Quantum entanglement of three remote atoms: a breakthrough in the creation of distributed quantum networks

A scientific group from Duke University, in collaboration with IonQ, has achieved a landmark result: for the first time in the world, a fully distributed three-node quantum network based on individual atomic qubits has been created. This is not just another laboratory experiment—it is a fundamental step toward the architecture of the future quantum internet.
Specialists managed to form a so-called three-party entangled state (Greenberger–Horne–Zeilinger state) between three remote quantum nodes connected by photonic channels. Previously, such configurations were demonstrated on other physical platforms, but for individual atomic qubits—units that can be independently controlled and read out—this has been done for the first time.
Why This Changes the Game
The main problem in quantum computing is scaling.
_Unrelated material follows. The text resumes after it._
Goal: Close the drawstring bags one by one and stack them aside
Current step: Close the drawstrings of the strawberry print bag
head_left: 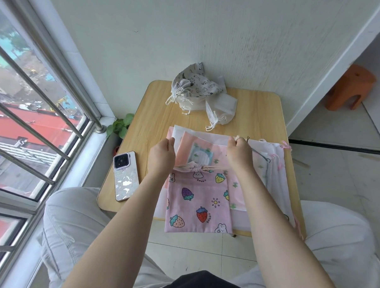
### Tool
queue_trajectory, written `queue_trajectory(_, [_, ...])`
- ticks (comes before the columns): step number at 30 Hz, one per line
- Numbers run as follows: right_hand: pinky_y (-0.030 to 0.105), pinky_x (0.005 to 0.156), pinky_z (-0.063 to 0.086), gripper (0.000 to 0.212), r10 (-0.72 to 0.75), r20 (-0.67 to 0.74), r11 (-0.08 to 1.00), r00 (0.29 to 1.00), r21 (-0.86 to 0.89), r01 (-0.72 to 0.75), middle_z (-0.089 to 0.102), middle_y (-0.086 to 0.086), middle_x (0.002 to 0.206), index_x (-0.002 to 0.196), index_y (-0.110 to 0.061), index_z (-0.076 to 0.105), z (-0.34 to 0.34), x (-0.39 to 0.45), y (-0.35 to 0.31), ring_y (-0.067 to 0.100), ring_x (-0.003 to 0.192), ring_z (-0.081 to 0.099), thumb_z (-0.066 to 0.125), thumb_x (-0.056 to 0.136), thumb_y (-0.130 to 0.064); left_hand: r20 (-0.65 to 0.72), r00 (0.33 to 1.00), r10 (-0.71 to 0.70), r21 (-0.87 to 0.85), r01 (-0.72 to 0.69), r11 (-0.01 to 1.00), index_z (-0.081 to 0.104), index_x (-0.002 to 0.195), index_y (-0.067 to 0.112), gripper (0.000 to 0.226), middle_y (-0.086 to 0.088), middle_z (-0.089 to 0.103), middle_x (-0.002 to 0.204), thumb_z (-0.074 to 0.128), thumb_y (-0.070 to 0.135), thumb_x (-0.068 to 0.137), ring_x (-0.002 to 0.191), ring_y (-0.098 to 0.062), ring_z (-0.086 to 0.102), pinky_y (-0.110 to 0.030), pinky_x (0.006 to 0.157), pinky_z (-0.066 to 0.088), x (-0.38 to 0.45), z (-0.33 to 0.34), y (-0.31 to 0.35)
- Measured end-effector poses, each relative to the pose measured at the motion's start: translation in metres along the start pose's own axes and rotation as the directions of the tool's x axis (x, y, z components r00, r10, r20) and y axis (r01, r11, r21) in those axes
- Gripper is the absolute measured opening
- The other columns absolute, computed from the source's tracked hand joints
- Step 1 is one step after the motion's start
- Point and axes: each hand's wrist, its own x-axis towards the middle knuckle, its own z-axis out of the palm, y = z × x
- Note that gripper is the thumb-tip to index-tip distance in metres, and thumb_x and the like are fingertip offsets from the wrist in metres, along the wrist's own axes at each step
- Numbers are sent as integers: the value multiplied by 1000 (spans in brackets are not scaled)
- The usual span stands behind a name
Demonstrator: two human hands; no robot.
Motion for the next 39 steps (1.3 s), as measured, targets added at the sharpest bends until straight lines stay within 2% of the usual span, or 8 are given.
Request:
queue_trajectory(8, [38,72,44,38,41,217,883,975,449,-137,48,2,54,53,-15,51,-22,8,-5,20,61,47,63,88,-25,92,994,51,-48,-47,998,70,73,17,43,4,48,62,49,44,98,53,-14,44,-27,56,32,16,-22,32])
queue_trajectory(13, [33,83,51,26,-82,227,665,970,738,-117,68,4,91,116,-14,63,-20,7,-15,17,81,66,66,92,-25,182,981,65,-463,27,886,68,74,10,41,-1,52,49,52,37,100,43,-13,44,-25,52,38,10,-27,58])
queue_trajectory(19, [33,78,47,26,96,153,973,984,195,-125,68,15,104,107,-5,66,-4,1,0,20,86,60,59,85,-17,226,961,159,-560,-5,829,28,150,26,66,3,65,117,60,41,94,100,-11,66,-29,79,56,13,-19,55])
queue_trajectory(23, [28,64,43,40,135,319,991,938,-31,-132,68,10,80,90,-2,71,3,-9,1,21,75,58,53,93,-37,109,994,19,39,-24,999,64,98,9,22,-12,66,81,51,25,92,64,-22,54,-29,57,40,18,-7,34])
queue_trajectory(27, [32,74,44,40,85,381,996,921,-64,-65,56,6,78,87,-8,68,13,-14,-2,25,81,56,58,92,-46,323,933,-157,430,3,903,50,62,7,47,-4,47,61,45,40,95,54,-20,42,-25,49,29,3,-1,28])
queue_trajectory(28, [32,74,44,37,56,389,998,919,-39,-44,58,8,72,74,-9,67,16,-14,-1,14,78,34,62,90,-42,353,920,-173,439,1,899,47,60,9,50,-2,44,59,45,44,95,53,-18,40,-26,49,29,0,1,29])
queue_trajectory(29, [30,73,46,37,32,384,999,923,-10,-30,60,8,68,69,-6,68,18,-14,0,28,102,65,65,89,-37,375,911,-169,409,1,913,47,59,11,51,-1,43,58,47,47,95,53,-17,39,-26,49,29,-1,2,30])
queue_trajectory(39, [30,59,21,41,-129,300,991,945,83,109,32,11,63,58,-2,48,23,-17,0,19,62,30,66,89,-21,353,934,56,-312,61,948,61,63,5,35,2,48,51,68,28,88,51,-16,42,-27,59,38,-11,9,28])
Building a single large quantum processor with zero error rate is practically impossible. The solution is a modular architecture: instead of a giant computer, a network of many quantum nodes connected by photons is created. This approach resembles the evolution of the classical internet, where computing resources are distributed across thousands of servers.
The new experiment is a direct demonstration of the viability of this concept. Researchers showed that individual atomic memories can form a shared quantum state through photonic connections while maintaining high operational accuracy. The fidelity of the entangled state was 84–88%. Additionally, for the first time, they managed to close the so-called "detection loophole" for a fully distributed multi-component quantum state. The results also confirmed the violation of the Mermin inequality—one of the key tests proving the presence of genuine quantum correlations.
A Step Toward the Quantum Internet
This work continues a series of IonQ studies on photonic quantum connections. Previously, the company demonstrated entanglement between two remote ion systems, and now the architecture has been expanded to three full nodes. Although the technology is still far from commercial application, such experiments are the building blocks of future distributed quantum computers, secure communication networks, and, ultimately, the quantum internet.
My view as an analyst: This result is not just a scientific sensation but a clear signal to the market. Modular architecture is likely to become the dominant paradigm in quantum computing, and IonQ is strengthening its position as one of the leaders in this race. For investors and developers, this means that betting on photonic connections and distributed systems could pay off sooner than many expect.